The key features of this template can be summarised as:
- term between 1 and 30 years, that is, any usual commercial term (short-term by default)
- for long term leases that require registration, prescribed lease clauses (PLCs) can be added easily
- assignment and sub-letting
- break provision
- rent review options
- opt-out of Sections 24-28 of the Landlord and Tenant Act 1954 (to exclude security of tenure)
- draft authorised guarantee agreement: enables you to use the opt-out provisions of the 1995 Act
- template for a Security Deposit Agreement
This document is one of a collection of commercial lease templates designed for use by property professionals: experienced landlords, solicitors and surveyors. Accordingly, the provisions are very thorough.
If you are not familiar with commercial property leases, you may wish to look at the standard version: Business lease: land, either vacant or with plant or buildings. The standard version contains fewer of the technical aspects such as a draft authorised guarantee agreement, fewer landlord's warranties, no references to prescribed lease clauses and no options for sub-letting.
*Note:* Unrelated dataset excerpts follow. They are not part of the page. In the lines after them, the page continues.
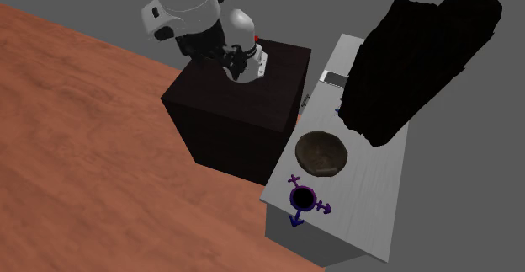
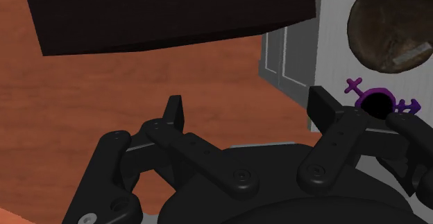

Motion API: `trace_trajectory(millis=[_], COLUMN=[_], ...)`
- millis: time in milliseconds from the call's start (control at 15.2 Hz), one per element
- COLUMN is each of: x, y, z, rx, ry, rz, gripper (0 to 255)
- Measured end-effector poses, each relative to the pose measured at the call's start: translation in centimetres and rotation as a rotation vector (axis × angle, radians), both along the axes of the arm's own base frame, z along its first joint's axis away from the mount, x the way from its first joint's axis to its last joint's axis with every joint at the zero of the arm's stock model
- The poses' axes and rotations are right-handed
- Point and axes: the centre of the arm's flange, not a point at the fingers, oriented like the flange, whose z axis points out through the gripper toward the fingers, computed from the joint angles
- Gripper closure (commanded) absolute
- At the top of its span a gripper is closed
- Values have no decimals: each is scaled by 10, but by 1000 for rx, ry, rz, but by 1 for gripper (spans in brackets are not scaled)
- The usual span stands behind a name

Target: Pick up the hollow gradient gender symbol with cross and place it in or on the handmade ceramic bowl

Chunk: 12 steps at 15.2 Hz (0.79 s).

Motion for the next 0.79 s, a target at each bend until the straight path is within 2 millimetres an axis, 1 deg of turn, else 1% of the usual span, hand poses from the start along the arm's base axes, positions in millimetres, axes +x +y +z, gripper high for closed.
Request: trace_trajectory(millis=[132, 462, 660, 792], x=[11, 35, 49, 60], y=[20, 62, 83, 102], z=[-20, -59, -90, -108], rx=[2, 5, 7, 9], ry=[8, 27, 39, 46], rz=[-21, -72, -103, -123], gripper=[0, 0, 0, 0])
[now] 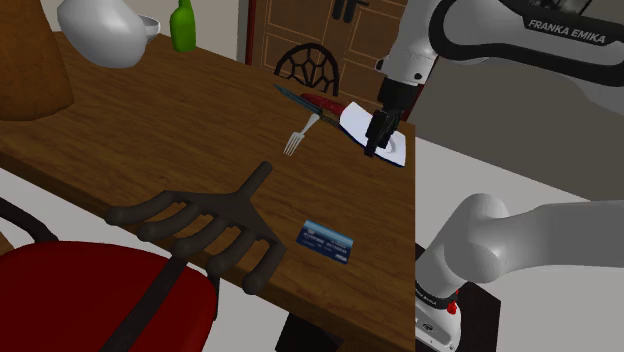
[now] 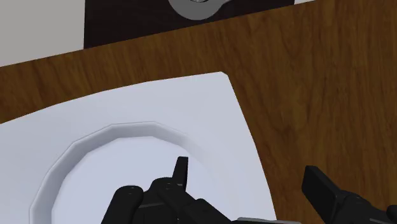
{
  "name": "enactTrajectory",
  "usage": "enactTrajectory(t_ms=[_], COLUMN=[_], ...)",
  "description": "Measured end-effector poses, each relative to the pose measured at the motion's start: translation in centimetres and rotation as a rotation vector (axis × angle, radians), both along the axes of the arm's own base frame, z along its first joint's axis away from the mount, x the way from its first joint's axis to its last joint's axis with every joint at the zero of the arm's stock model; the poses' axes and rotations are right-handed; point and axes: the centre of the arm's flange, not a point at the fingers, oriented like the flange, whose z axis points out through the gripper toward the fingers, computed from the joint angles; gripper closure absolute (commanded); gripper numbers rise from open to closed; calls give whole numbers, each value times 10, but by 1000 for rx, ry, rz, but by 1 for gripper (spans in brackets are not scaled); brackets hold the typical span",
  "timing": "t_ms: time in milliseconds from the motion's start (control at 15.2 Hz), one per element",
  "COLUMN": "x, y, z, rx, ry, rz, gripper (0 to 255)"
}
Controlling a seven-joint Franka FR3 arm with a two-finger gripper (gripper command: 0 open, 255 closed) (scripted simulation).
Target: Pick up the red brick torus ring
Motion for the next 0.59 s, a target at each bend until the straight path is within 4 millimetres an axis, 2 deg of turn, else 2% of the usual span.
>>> enactTrajectory(t_ms=[66,198,396,594], x=[0,14,42,80], y=[0,-8,-28,-47], z=[0,2,4,11], rx=[0,-3,-10,-19], ry=[0,2,8,15], rz=[0,0,0,1], gripper=[0,0,0,0])
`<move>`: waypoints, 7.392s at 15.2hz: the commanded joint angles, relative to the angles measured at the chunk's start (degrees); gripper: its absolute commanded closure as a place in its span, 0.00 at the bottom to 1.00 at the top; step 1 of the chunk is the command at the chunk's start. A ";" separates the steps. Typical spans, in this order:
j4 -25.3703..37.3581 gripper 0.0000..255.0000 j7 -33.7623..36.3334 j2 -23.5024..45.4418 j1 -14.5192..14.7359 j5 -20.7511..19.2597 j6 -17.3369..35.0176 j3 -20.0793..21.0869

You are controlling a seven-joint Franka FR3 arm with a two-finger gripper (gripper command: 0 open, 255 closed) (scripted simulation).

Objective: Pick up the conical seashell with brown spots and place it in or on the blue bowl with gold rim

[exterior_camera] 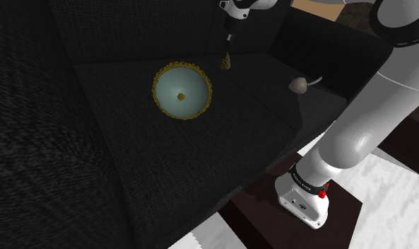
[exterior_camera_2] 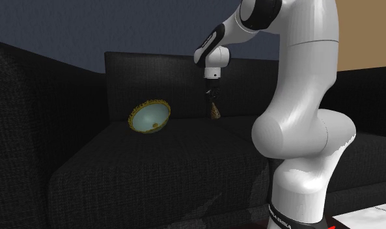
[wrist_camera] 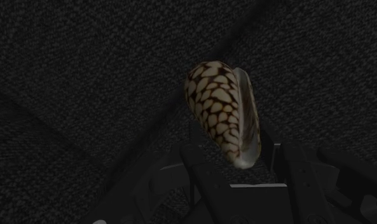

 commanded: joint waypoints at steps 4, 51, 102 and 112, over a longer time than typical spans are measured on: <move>-0.07 1.00 -0.01 0.00 0.01 0.02 -0.01 0.02; 31.09 1.00 5.19 0.57 3.69 -0.41 -30.83 2.71; 9.97 1.00 40.05 -7.95 20.69 -0.60 -20.06 20.08; 17.79 0.00 40.37 -6.25 20.93 -1.10 -26.29 20.46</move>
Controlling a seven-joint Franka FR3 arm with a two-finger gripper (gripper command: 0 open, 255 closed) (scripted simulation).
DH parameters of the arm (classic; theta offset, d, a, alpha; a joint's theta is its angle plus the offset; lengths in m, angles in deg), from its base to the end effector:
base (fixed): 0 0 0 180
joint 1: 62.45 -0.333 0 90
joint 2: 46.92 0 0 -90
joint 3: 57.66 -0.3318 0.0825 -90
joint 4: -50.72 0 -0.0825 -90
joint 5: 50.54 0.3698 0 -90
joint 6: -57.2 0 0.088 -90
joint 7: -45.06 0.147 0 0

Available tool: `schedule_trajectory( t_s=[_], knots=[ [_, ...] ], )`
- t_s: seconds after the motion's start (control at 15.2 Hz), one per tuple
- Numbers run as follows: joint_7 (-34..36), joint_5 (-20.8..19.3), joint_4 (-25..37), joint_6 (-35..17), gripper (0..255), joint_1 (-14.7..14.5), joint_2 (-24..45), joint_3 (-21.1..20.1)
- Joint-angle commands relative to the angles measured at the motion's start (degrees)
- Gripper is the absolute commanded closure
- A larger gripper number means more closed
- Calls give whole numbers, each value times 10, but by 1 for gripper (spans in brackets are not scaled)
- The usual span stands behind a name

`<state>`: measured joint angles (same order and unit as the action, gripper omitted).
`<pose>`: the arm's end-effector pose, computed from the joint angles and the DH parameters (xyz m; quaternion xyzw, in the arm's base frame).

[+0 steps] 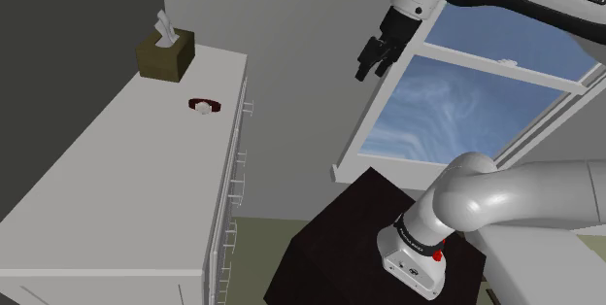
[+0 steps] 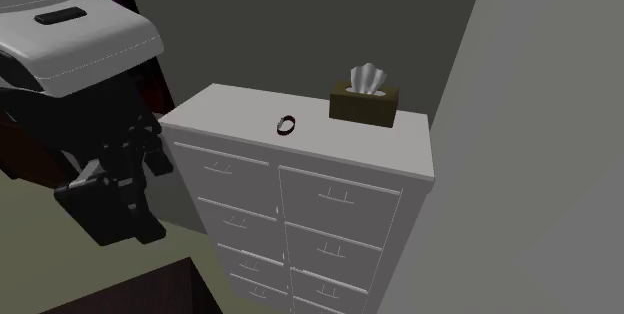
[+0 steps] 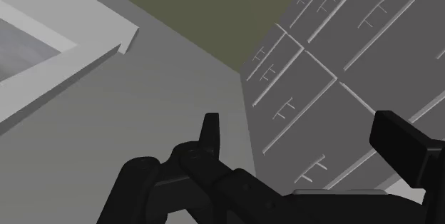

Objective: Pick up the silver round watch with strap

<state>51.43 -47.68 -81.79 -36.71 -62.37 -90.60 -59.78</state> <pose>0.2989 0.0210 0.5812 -0.9980 0.0429 -0.0432 0.0152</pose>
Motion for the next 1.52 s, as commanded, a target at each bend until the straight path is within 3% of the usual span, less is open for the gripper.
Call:
schedule_trajectory(
  t_s=[0.0, 0.79, 1.45],
  knots=[
    [0, 0, 0, 0, 0, 0, 0, 0],
    [-24, -6, 127, -104, 0, -50, 227, -72],
    [-26, -57, 286, -133, 0, -88, 420, -135]
  ],
)
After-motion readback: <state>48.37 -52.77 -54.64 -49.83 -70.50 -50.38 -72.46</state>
Within the extensive guidance notes to this lease, we have provided a discussion on use of security deposit agreement and a template for such an agreement.
We have also included the forms required to exclude security of tenure. These include the prescribed notices to be given to the tenant 14 days before the new lease is created, a declaration of a new lease, and the statutory declaration if less than 14 days notice is given.
The law in this document
Commercial lease law is regulated primarily by the Landlord and Tenant Act 1954, amended many times. Account has also been taken of:
- the Landlord and Tenant (Covenants) Act 1995;
- the Regulatory Reform Regulations 2003;
- the Joint Committee's Code for Leasing Business Premises;
- the RICS' Code on Service Charges.
In balancing the codes with the law and the interest of the Landlord, we have tried to comply with the codes but nevertheless, have preferred the interest of the Landlord where there may be a difference.
Lease template contents
This land lease is comprehensive, providing alternative choices for important decisions.
The contents of the document include 29 provisions and 3 schedules covering:
- rent: amount, other payments, interest on overdue rent, periodic review
- condition and repair
- alterations with landlord's consent
- tenant's positive obligations
- restrictions on tenant
- goods and vehicles
- preconditions of development
- indemnities by the tenant and warranties by the landlord
- land registration
- security deposit
- access for landlord
- termination: default notice by landlord; provision for premature termination
- security of tenure excluded
- Schedule 1: rights reserved
- Schedule 2: draft authorised guarantee agreement
- Schedule 3: security deposit agreement
- Prescribed notices to be sent to tenant to exclude security of tenure
If the term of your lease is for more than seven years, it must be registered with the Land Registry. We provide prescribed lease clauses (PLCs) for long term leases free of charge for download here: prescribed lease clauses. There are instructions on how to add these to your within the document. There is no need to use these if your intended term is seven years or shorter.